It would seem this is Jonathon Henry’s main fear: the rise of secularism in Europe opening the door to Islamic terrorists gaining a foothold. We must presume he believes a strong Christian/Jewish population would prevent that?
He said that although the war on terror had been portrayed by Western politicians as a “battle of ideas”, there is little hope that Islamists who believe they owe allegiance to God would be swayed by talk of freedom or democracy.
“The place for religion is in civil society, where it achieves many things essential to liberal democratic freedom. It sanctifies marriage and the family and the obligations of parenthood, and it safeguards the non-relativist moral principles on which Western freedom is based.

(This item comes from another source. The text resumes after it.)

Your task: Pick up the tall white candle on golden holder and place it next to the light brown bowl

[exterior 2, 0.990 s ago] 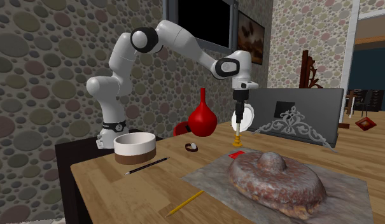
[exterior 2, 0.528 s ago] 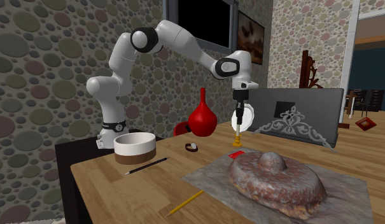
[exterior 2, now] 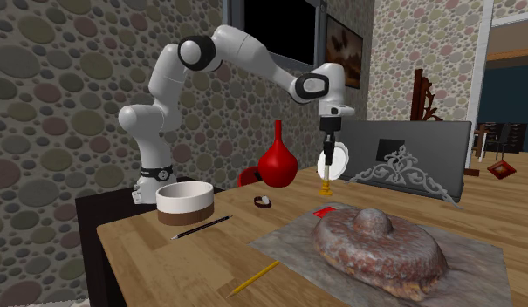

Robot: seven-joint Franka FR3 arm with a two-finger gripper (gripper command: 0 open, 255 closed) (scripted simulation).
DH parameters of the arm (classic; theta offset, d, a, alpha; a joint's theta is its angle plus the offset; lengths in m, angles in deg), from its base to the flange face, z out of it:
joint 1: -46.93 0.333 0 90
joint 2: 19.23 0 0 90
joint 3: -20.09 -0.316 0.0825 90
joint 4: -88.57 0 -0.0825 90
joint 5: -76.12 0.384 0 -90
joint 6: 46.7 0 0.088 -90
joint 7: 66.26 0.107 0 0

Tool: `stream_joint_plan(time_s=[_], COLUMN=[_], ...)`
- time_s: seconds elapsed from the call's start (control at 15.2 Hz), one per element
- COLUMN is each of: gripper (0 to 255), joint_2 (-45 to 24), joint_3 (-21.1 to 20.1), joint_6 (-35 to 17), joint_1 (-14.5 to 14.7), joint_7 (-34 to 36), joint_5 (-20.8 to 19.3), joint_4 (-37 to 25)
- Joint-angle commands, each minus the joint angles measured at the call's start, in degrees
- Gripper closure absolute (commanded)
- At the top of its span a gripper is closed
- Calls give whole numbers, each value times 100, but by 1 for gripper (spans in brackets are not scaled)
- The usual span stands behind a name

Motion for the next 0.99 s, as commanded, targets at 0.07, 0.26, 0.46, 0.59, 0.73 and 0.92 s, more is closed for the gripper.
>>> stream_joint_plan(time_s=[0.07,0.26,0.46,0.59,0.73,0.92], gripper=[255,255,255,255,255,255], joint_2=[93,175,247,290,328,376], joint_3=[-20,-40,-57,-67,-77,-89], joint_6=[187,374,566,697,830,1035], joint_1=[-18,-23,-25,-25,-23,-17], joint_7=[-36,-57,-77,-90,-101,-118], joint_5=[39,72,103,121,138,160], joint_4=[-97,-206,-330,-420,-518,-679])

“It may not be religion that is dying, it may be liberal democratic Europe that is in danger, demographically and in its ability to defend its own values.”
Yet again we hear the oft-repeated argument, the mistaken idea it is religion that sets our moral values, and without it we will decline into slobbering debauchery.

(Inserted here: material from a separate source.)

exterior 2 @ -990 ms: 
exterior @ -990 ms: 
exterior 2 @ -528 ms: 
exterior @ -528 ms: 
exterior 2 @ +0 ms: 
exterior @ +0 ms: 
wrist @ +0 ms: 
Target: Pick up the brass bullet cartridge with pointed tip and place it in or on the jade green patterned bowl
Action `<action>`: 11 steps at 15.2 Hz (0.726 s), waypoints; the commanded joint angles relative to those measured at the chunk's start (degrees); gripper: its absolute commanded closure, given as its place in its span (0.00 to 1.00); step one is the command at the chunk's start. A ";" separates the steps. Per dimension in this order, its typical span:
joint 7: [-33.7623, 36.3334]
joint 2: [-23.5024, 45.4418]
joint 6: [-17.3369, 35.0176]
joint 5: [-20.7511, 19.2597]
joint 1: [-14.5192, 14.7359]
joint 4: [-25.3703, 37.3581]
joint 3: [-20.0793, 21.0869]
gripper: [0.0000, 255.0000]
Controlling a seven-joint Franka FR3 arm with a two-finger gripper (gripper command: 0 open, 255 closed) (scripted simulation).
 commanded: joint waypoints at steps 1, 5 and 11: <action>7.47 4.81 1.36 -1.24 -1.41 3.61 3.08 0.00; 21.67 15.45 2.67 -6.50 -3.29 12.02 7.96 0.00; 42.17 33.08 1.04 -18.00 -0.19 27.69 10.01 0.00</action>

I would question why marriage, the family, and obligations of parenthood need be sanctified? The very word is drawn from the latin: sanctus, from which ‘saint’ is derived. One has only to research some of the rapscallions recently beatified by Rome to realize the truth behind yet another religious myth.

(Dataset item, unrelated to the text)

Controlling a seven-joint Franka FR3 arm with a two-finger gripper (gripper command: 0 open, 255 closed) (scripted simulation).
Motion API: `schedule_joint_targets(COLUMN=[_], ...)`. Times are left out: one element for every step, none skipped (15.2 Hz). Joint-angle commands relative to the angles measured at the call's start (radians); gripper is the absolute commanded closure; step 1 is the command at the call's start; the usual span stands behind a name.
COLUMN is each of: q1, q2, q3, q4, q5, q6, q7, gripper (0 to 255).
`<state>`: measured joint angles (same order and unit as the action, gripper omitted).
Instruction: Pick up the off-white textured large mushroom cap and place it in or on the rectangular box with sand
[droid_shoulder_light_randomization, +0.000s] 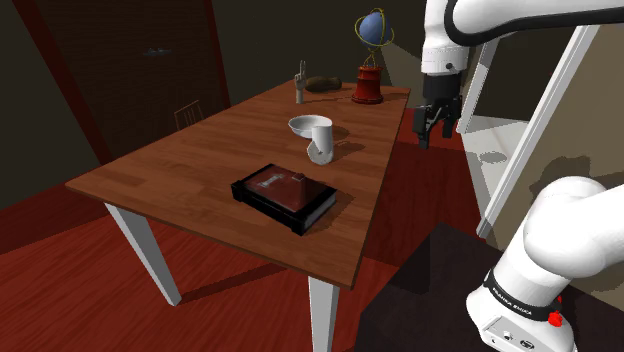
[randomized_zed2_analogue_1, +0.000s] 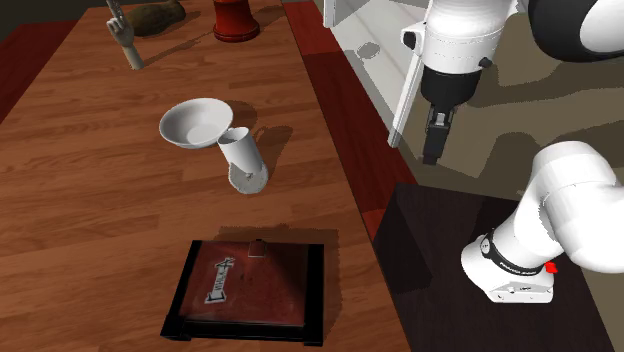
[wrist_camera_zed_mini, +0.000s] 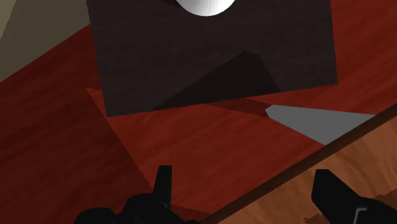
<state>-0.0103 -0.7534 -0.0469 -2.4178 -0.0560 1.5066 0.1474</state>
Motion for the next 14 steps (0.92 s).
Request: schedule_joint_targets(q1=[0.000,0.001,0.001,0.001,0.000,-0.001,-0.002,-0.005,-0.007,-0.009,-0.012,-0.015,-0.018,-0.020], q2=[0.000,0.029,0.060,0.092,0.124,0.158,0.192,0.228,0.263,0.300,0.337,0.374,0.412,0.451], q3=[0.000,0.017,0.034,0.050,0.066,0.081,0.096,0.111,0.126,0.140,0.153,0.166,0.178,0.189], q4=[0.000,0.006,0.013,0.022,0.033,0.045,0.059,0.075,0.092,0.111,0.131,0.153,0.177,0.202], q5=[0.000,0.004,0.008,0.010,0.010,0.010,0.008,0.005,0.000,-0.006,-0.014,-0.023,-0.033,-0.045], q6=[0.000,0.029,0.057,0.085,0.111,0.137,0.162,0.185,0.207,0.228,0.247,0.264,0.280,0.295], q7=[0.000,0.028,0.055,0.083,0.110,0.138,0.166,0.193,0.221,0.250,0.278,0.307,0.337,0.366], gripper=[0,0,0,0,0,0,0,0,0,0,0,0,0,0])
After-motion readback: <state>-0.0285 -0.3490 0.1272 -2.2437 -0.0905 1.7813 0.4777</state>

If Jonathon Henry requires proof that religion has little to do with sanctifying any of these things, he should visit America, a land heavy with the hypocrisy of religion, and see how the lower classes treat marriage and parental obligation. Many families have three or four children, all with different surnames, frequently living with grandparents or other relatives because Mom or Pops has taken off with someone else. Yet they all attend their churches every Sunday.
European ‘atheistic neo-Darwinians’ are no more selfish than their religious counterparts in America, or Pakistan, or Israel. They simply prefer to shoulder their own responsibilities, rather than wander through life, heads in the clouds, hoping for a glimpse of some non-existent deity.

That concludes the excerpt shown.